Grand Teton National Park is one of the most spectactular, awe-inspiring places in America. Occupying a majority of the Jackson Hole valley, the park is home to overwhelming, massive mountains, pristine lakes and rivers, and abundant, teeming wildlife.
The Teton Range – with peaks rising as much as 7,000 feet off the valley floor – is the centerpiece of the park. Views from either of the two main roads, which run north-south through the park, are nothing short of spectacular. The highest, most prominent peak is Grand Teton, standing at 13,770 feet. South of the Grand are Middle Teton, South Teton, and Cloudveil Dome, among others. To the north of the Grand are Mt. Owen, Teewinot, and flat-topped Mt. Moran.

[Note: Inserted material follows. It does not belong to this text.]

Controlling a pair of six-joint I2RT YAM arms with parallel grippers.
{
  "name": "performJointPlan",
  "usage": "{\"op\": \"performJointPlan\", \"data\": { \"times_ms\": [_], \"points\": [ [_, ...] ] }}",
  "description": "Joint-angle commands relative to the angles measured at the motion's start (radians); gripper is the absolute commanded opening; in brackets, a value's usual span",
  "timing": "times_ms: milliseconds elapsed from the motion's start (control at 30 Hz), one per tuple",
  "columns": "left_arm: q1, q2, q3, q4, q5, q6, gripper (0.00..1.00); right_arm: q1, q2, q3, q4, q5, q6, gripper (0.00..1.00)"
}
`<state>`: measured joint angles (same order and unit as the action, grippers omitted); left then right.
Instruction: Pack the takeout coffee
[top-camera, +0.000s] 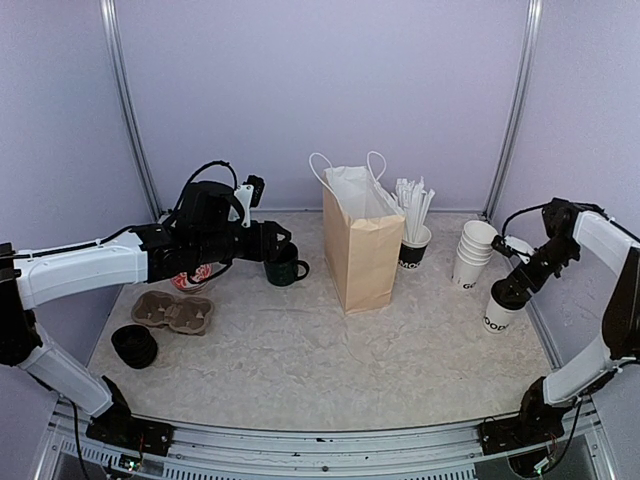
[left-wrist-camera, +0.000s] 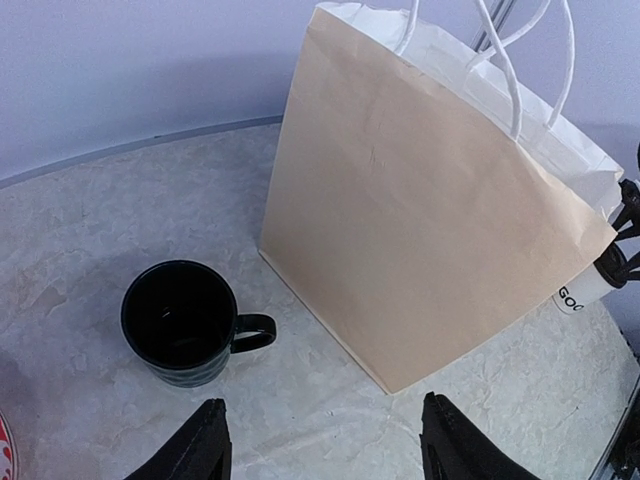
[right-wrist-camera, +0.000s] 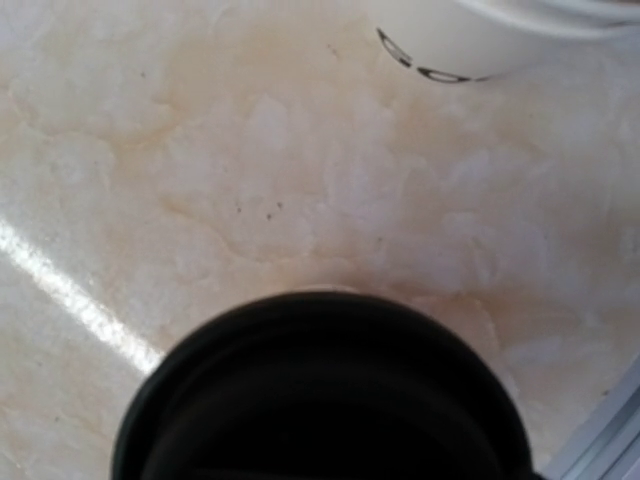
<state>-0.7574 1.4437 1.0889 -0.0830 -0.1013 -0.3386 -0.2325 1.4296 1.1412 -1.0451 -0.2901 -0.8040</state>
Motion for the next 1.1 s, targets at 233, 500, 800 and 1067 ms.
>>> {"op": "performJointPlan", "data": {
  "times_ms": [233, 500, 800, 1067],
  "points": [
    [0.015, -0.019, -0.022, 0.015, 0.017, 0.011, 0.64, -0.015, -0.011, 0.226, -0.092, -0.073, 0.057, 0.87],
    [0.013, -0.021, -0.02, 0.008, 0.032, 0.002, 0.63, 0.068, 0.126, 0.462, -0.071, -0.124, 0.109, 0.65],
    [0.008, -0.048, -0.053, 0.022, 0.038, -0.023, 0.62, 0.223, 0.275, 0.589, -0.064, -0.058, 0.159, 0.52],
    [0.007, -0.057, -0.066, 0.015, 0.027, -0.02, 0.62, 0.268, 0.342, 0.624, -0.085, -0.033, 0.188, 0.4]
  ]
}}
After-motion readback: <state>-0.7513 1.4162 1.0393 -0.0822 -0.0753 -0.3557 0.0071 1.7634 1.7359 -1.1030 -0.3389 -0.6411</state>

While the scenery is nice from the road, the park is best experienced on foot! Hundreds of miles of hiking trails wind around the lakes and through the mountains; the choices are almost limitless. From easy day hikes to multi-day backpacking trips, each trail has a distinct, uniquely dynamic character all its own. Incredible, often breathtaking scenery and wildlife sightings (elk, moose, black/grizzly bears, bison, deer, and more!) are guaranteed. Favorites, to name just a few, include Cascade Canyon, Granite Canyon, and Amphitheater Lake.
While the park has a magnetic draw for photographers and wildlife enthusiasts, the Tetons also offer some of the most demanding and technical mountaineering experiences anywhere in the world, especially during the winter. Climbers and mountaineers flock to the Tetons to hone their skills before moving on to the huge mountains of the world. Even so, during the summer the summits are accessible to almost anyone who’s properly equipped; the experience is incredible for those who take on the challenge!